Car, singulière anomalie du cœur humain, ces hommes, qui voulaient de l’or quand même, qui le convoitaient avec une frénésie sans égale, et qui pour sa possession affrontaient les périls les plus terribles et souffraient les plus horribles misères, dès qu’ils étaient maîtres enfin de ce métal si envié, la plupart ne s’en souciaient plus, ils le regardaient avec dédain et le jetaient sans compter sur les tables des maisons de jeu ou de lieux plus infâmes encore ; on aurait dit que cet or, si péniblement amassé, leur brûlait les mains et qu’ils avaient hâte d’en être débarrassés.

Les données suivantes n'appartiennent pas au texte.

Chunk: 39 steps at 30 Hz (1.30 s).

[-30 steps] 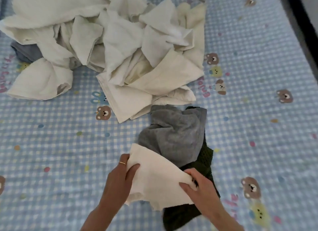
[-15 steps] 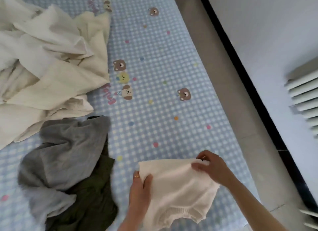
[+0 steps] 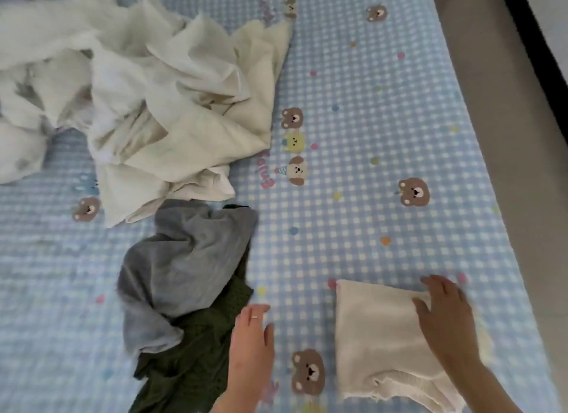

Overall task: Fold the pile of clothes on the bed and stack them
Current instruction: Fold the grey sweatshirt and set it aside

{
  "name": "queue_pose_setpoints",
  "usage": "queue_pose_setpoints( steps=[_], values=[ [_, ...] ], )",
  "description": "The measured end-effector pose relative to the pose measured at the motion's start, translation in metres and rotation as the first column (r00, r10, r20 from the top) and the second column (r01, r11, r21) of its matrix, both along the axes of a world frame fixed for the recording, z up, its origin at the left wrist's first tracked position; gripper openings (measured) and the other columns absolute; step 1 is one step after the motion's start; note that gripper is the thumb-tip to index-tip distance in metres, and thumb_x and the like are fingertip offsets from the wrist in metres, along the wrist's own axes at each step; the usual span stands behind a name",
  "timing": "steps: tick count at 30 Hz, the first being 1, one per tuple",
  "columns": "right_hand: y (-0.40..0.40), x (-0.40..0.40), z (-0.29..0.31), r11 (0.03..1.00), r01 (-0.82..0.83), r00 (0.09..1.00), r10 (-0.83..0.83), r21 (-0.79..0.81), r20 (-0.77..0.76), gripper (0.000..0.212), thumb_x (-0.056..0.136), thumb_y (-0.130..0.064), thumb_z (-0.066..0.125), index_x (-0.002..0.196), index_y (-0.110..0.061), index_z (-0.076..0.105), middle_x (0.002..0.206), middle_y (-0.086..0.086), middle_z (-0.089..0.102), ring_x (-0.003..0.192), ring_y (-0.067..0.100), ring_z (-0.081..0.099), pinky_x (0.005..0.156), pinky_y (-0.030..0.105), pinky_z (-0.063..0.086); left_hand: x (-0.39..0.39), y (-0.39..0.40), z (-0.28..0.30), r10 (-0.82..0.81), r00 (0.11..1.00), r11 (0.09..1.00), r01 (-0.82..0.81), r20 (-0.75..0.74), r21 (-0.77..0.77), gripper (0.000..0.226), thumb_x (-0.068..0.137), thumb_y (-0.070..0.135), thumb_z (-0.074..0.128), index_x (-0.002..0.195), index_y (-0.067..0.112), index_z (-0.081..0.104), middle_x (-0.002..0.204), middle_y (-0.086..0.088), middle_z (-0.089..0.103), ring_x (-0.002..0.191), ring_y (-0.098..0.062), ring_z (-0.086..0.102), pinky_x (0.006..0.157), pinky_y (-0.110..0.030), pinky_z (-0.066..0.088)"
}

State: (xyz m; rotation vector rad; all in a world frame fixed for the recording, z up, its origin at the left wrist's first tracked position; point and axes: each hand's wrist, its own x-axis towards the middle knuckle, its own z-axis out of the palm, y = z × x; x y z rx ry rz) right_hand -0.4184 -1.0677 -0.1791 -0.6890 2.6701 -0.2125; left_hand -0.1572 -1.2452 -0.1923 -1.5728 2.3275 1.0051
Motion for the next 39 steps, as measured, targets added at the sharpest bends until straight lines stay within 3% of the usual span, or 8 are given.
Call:
queue_pose_setpoints(
  steps=[4, 8, 11, 14, 19, 23, 28, 39],
  values=[
    [-0.090, 0.080, 0.008, 0.963, -0.204, 0.919, 0.251, -0.179, 0.304, 0.040, 0.092, -0.022, 0.057, 0.131, -0.017, 0.050, 0.135, 0.001, 0.049, 0.126, 0.019, 0.046, 0.103, 0.032, 0.037, 0.090, -0.052, 0.004, 0.133, 0.981, 0.963, -0.094, 0.140, -0.254, 0.051, 0.065, 0.011, 0.084, 0.112, 0.007, 0.063, 0.119, -0.017, 0.058, 0.105, -0.039, 0.058, 0.087, -0.048, 0.050],
    [-0.186, 0.143, -0.002, 0.848, -0.429, 0.781, 0.521, -0.312, 0.345, 0.048, 0.100, -0.032, 0.042, 0.146, -0.024, 0.031, 0.151, -0.011, 0.029, 0.139, 0.006, 0.025, 0.112, 0.022, 0.021, 0.135, -0.089, 0.002, 0.153, 0.931, 0.981, -0.104, 0.332, -0.161, 0.081, 0.075, 0.037, 0.075, 0.144, 0.026, 0.034, 0.153, -0.014, 0.024, 0.135, -0.033, 0.035, 0.102, -0.041, 0.042],
    [-0.238, 0.180, -0.024, 0.724, -0.624, 0.671, 0.689, -0.295, 0.274, 0.054, 0.099, -0.021, 0.046, 0.149, -0.021, 0.025, 0.157, -0.004, 0.019, 0.144, 0.011, 0.018, 0.115, 0.024, 0.020, 0.163, -0.113, -0.019, 0.179, 0.941, 0.983, -0.163, 0.287, -0.079, 0.056, 0.090, 0.025, 0.056, 0.143, 0.026, 0.036, 0.150, -0.008, 0.030, 0.131, -0.024, 0.041, 0.098, -0.034, 0.044],
    [-0.260, 0.199, -0.052, 0.609, -0.770, 0.573, 0.791, -0.189, 0.214, 0.063, 0.095, -0.010, 0.049, 0.150, -0.020, 0.021, 0.160, 0.005, 0.007, 0.147, 0.022, 0.008, 0.119, 0.035, 0.014, 0.181, -0.134, -0.014, 0.270, 0.956, 0.962, -0.264, 0.114, -0.066, 0.023, 0.091, 0.010, 0.052, 0.113, 0.014, 0.059, 0.106, -0.010, 0.058, 0.088, -0.027, 0.058, 0.075, -0.040, 0.045],
    [-0.272, 0.214, -0.047, 0.743, -0.632, 0.727, 0.667, -0.220, 0.163, 0.024, 0.096, -0.014, 0.052, 0.117, -0.011, 0.063, 0.144, 0.008, 0.046, 0.137, 0.024, 0.037, 0.111, 0.035, 0.032, 0.238, -0.167, 0.027, 0.484, 0.842, 0.854, -0.514, -0.236, -0.082, 0.026, 0.094, -0.006, 0.039, 0.100, 0.015, 0.052, 0.090, 0.006, 0.050, 0.071, 0.004, 0.054, 0.058, -0.013, 0.049],
    [-0.273, 0.229, 0.010, 0.871, -0.323, 0.869, 0.428, -0.371, 0.248, 0.022, 0.096, -0.011, 0.049, 0.114, -0.015, 0.062, 0.105, -0.002, 0.064, 0.095, 0.019, 0.063, 0.078, 0.026, 0.047, 0.286, -0.194, 0.059, 0.582, 0.728, 0.792, -0.608, -0.362, 0.049, 0.033, 0.099, -0.005, 0.027, 0.108, 0.006, 0.057, 0.109, -0.006, 0.059, 0.092, -0.010, 0.063, 0.071, -0.022, 0.056],
    [-0.280, 0.256, 0.109, 0.842, -0.262, 0.897, 0.392, -0.472, 0.202, 0.024, 0.098, -0.011, 0.044, 0.110, -0.028, 0.056, 0.082, -0.010, 0.061, 0.059, 0.002, 0.054, 0.053, 0.013, 0.039, 0.335, -0.231, 0.121, 0.536, 0.741, 0.833, -0.542, -0.404, 0.112, 0.053, 0.086, -0.021, 0.038, 0.108, 0.024, 0.058, 0.094, 0.005, 0.066, 0.076, 0.004, 0.061, 0.061, -0.010, 0.047],
    [-0.310, 0.303, 0.278, 0.788, -0.250, 0.967, 0.231, -0.562, -0.106, 0.014, 0.098, -0.013, 0.044, 0.101, -0.020, 0.056, 0.080, -0.003, 0.059, 0.069, 0.007, 0.054, 0.055, 0.026, 0.039, 0.403, -0.312, 0.252, 0.429, 0.662, 0.888, -0.432, -0.615, 0.154, 0.036, 0.090, -0.007, 0.046, 0.083, 0.024, 0.063, 0.075, 0.004, 0.069, 0.067, -0.006, 0.063, 0.061, -0.025, 0.049]
  ],
)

Et cela était vrai, pour les Français surtout ; l’or, pour eux, n’avait de valeur qu’en raison des difficultés qu’ils avaient rencontrées pour l’acquérir.

Véritables aventuriers dans toute l’acception du mot, ce qu’ils aimaient, ce n’était pas l’or en lui-même, mais ce qu’il leur coûtait de luttes, d’énergie et de courage, qu’il fallait dépenser à sa recherche.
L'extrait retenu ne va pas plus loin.